Trade Policies and Foreign Trading Partners

    Switzerland's support for the multilateral trading system is rooted in its tradition of independence. Thus, although the greatest part of its merchandise trade is with one preferential partner, the European Union, the country has played a significant, autonomous rôle in the WTO and the development of the Uruguay Round Agreements. Swiss trade policies have not given rise to GATT/WTO dispute settlement cases for many years, and Switzerland's WTO implementing legislation was not challenged domestically by referendum, despite its impact on agriculture and the lack of immediate employment alternatives in a faltering economy.

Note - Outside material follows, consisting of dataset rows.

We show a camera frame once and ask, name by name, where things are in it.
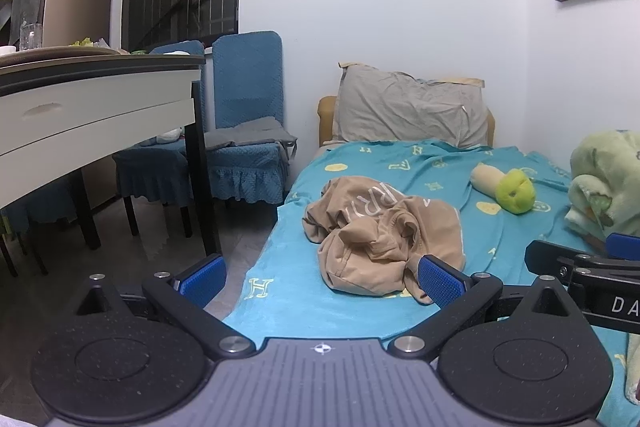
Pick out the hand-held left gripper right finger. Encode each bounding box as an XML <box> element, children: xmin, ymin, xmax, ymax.
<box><xmin>387</xmin><ymin>254</ymin><xmax>577</xmax><ymax>364</ymax></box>

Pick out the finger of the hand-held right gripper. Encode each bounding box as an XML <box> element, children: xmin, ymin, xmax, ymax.
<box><xmin>605</xmin><ymin>232</ymin><xmax>640</xmax><ymax>260</ymax></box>
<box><xmin>524</xmin><ymin>239</ymin><xmax>608</xmax><ymax>280</ymax></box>

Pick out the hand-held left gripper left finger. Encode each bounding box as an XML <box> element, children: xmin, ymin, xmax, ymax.
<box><xmin>72</xmin><ymin>253</ymin><xmax>257</xmax><ymax>361</ymax></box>

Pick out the tan shirt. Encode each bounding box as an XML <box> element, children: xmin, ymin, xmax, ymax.
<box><xmin>301</xmin><ymin>176</ymin><xmax>467</xmax><ymax>306</ymax></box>

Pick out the green fleece blanket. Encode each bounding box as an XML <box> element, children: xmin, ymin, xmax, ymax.
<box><xmin>565</xmin><ymin>129</ymin><xmax>640</xmax><ymax>242</ymax></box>

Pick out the green and beige plush toy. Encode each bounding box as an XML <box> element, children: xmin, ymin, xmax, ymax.
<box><xmin>469</xmin><ymin>163</ymin><xmax>537</xmax><ymax>215</ymax></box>

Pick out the teal printed bedsheet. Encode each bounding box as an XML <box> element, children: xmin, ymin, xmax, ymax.
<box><xmin>220</xmin><ymin>139</ymin><xmax>640</xmax><ymax>423</ymax></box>

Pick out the blue covered chair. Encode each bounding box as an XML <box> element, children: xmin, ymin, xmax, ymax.
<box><xmin>112</xmin><ymin>39</ymin><xmax>207</xmax><ymax>239</ymax></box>
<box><xmin>205</xmin><ymin>31</ymin><xmax>298</xmax><ymax>210</ymax></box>

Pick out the small white plush toy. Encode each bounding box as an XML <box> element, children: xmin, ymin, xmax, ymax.
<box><xmin>142</xmin><ymin>128</ymin><xmax>182</xmax><ymax>146</ymax></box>

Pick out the grey seat cushion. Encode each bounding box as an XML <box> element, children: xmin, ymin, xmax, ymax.
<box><xmin>205</xmin><ymin>117</ymin><xmax>298</xmax><ymax>152</ymax></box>

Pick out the grey pillow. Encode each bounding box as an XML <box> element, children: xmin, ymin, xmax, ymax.
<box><xmin>332</xmin><ymin>62</ymin><xmax>491</xmax><ymax>150</ymax></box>

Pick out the white table with dark legs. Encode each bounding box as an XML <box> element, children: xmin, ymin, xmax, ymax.
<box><xmin>0</xmin><ymin>47</ymin><xmax>223</xmax><ymax>258</ymax></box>

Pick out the clear drinking glass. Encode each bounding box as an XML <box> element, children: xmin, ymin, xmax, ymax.
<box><xmin>20</xmin><ymin>23</ymin><xmax>44</xmax><ymax>50</ymax></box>

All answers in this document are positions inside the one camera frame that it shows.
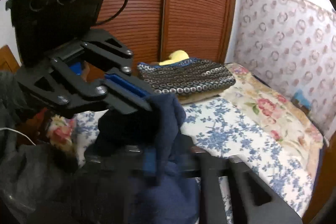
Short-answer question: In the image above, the white cable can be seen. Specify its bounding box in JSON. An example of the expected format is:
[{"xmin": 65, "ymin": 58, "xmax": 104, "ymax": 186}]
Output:
[{"xmin": 0, "ymin": 127, "xmax": 36, "ymax": 146}]

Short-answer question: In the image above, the blue floral white bedsheet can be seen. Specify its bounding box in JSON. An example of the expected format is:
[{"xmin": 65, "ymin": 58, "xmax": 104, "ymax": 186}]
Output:
[{"xmin": 73, "ymin": 97, "xmax": 315, "ymax": 224}]

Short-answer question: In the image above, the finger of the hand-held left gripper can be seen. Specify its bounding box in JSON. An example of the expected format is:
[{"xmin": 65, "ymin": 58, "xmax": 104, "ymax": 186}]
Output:
[
  {"xmin": 79, "ymin": 29, "xmax": 152, "ymax": 98},
  {"xmin": 16, "ymin": 56, "xmax": 154, "ymax": 119}
]

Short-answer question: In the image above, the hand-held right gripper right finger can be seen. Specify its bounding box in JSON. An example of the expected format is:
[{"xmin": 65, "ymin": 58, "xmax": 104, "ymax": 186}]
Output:
[{"xmin": 178, "ymin": 135, "xmax": 302, "ymax": 224}]

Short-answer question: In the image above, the yellow plush toy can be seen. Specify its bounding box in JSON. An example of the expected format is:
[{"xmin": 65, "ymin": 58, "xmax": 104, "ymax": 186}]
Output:
[{"xmin": 159, "ymin": 49, "xmax": 190, "ymax": 66}]

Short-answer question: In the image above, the circle-print sheer curtain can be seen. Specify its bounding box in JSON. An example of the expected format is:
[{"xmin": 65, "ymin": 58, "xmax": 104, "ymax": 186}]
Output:
[{"xmin": 232, "ymin": 0, "xmax": 336, "ymax": 135}]

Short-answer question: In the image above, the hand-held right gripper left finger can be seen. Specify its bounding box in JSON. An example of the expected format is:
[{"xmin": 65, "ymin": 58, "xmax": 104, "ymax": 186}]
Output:
[{"xmin": 26, "ymin": 147, "xmax": 161, "ymax": 224}]

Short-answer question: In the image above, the black cable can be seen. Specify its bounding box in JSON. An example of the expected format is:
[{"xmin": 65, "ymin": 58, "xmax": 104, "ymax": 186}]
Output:
[{"xmin": 96, "ymin": 0, "xmax": 129, "ymax": 25}]

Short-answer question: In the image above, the wooden headboard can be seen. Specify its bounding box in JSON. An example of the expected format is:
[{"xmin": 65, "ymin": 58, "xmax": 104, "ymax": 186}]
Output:
[{"xmin": 0, "ymin": 45, "xmax": 20, "ymax": 72}]

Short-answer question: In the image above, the dark circle-print pillow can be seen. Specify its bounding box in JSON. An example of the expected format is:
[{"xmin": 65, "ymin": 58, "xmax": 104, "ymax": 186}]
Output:
[{"xmin": 137, "ymin": 57, "xmax": 237, "ymax": 96}]

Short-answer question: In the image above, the navy printed t-shirt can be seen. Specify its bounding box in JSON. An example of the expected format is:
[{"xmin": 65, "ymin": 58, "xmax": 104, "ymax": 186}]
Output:
[{"xmin": 93, "ymin": 93, "xmax": 201, "ymax": 224}]

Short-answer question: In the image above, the pink floral cushion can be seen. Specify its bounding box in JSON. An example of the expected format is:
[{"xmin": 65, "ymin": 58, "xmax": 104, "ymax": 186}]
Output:
[{"xmin": 47, "ymin": 114, "xmax": 76, "ymax": 153}]

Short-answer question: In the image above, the wooden louvered wardrobe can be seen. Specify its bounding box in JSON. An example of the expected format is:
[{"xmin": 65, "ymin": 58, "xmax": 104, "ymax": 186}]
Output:
[{"xmin": 60, "ymin": 0, "xmax": 238, "ymax": 80}]

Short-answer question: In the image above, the blue plastic bag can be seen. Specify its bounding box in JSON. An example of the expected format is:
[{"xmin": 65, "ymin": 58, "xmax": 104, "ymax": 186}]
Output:
[{"xmin": 293, "ymin": 90, "xmax": 311, "ymax": 111}]

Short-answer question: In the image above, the cream floral blanket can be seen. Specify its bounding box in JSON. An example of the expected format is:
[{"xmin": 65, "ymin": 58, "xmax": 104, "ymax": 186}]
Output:
[{"xmin": 220, "ymin": 63, "xmax": 324, "ymax": 161}]

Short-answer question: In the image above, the person's grey jacket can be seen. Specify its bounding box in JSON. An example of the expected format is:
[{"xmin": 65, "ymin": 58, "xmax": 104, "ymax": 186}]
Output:
[{"xmin": 0, "ymin": 114, "xmax": 87, "ymax": 216}]

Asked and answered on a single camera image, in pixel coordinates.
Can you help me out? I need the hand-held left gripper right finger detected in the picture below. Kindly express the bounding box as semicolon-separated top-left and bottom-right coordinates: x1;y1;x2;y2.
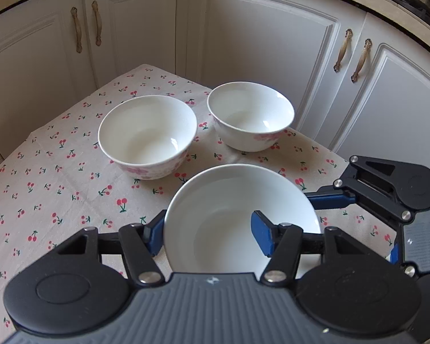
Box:
251;211;364;287

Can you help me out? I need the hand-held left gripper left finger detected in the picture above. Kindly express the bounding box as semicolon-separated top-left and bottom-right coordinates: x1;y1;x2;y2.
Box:
55;211;165;288

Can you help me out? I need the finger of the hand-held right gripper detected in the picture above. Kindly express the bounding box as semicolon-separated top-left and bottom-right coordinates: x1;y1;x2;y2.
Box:
390;243;420;278
304;156;413;223

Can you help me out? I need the white bowl pink flower print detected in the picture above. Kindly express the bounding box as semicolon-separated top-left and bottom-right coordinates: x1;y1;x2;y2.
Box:
207;82;295;152
98;95;198;180
164;164;322;273

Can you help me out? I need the cherry print tablecloth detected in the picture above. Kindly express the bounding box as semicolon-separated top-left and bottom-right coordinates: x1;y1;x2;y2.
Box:
0;64;398;341

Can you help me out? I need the bronze cabinet handle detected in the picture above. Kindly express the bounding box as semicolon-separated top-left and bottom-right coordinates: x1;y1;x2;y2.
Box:
351;38;372;83
71;6;83;54
91;1;102;46
334;29;354;73

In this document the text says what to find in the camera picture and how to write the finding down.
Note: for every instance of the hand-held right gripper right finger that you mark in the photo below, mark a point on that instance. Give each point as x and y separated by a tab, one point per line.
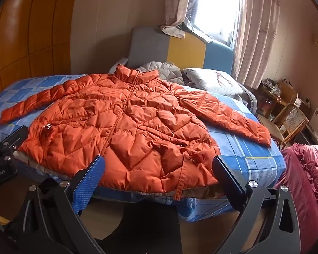
229	180

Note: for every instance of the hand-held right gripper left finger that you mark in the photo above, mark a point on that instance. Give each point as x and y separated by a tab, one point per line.
88	182

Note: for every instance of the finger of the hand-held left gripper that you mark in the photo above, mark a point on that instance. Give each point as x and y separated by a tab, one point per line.
13	137

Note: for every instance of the orange puffer jacket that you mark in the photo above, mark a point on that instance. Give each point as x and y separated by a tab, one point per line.
127	127

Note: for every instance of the bed with blue plaid sheet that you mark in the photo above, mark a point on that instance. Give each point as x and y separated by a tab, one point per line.
251	161

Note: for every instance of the pink ruffled blanket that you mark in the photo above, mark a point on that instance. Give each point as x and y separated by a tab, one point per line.
304	180

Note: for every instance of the rattan chair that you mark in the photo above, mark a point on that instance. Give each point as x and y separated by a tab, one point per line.
294	120

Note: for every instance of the cluttered wooden desk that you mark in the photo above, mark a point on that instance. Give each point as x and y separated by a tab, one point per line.
274	98

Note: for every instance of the white printed pillow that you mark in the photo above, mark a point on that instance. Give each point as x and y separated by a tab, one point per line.
210	80

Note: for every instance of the orange wooden wardrobe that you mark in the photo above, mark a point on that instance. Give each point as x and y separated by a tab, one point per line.
29	31

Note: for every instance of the grey upright cushion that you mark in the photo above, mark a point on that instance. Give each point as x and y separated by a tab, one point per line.
119	64

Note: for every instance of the grey quilted blanket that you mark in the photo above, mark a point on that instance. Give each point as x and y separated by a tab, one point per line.
161	70

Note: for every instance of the grey yellow blue headboard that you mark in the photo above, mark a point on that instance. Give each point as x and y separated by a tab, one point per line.
185	50

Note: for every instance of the pink patterned curtain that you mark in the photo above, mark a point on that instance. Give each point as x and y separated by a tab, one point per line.
257	31
176	8

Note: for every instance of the bright window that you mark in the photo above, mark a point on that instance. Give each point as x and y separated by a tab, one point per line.
218	5

    The Uruguay Round implementation programme, complemented by intensified competition within Europe, will help to advance economic liberalization and deregulation. Building on the Uruguay Round results, Switzerland supports an ambitious work programme for the WTO, including further negotiations in areas such as trade-related aspects of intellectual property rights; the trade effects of industrial, environmental and social policies; and competition rules. While this programme may, to some extent, be inspired by Switzerland's non-participation in the EEA, it also reflects the genuine concern of a medium-sized trading nation, with advantages in services and modern manufacturing, to develop policies and conduct its trade in a transparent, non-confrontational multilateral setting. Back to top


Footnote: 1For example, a German car manufacturer was reported recently to have prohibited its Italian dealers from selling to both Swiss and Austrian residents who sought to benefit from lower sales prices in Italy. While the European Commission has launched an investigation into the sales ban involving Austria, covered by EC competition law, no such initiative appears possible in the case of Switzerland. In contrast, while Swiss competition law extends in principle to all practices affecting domestic markets, regardless of the place of implementation, enforcement could pose problems. Effective international mechanisms for redress do not exist.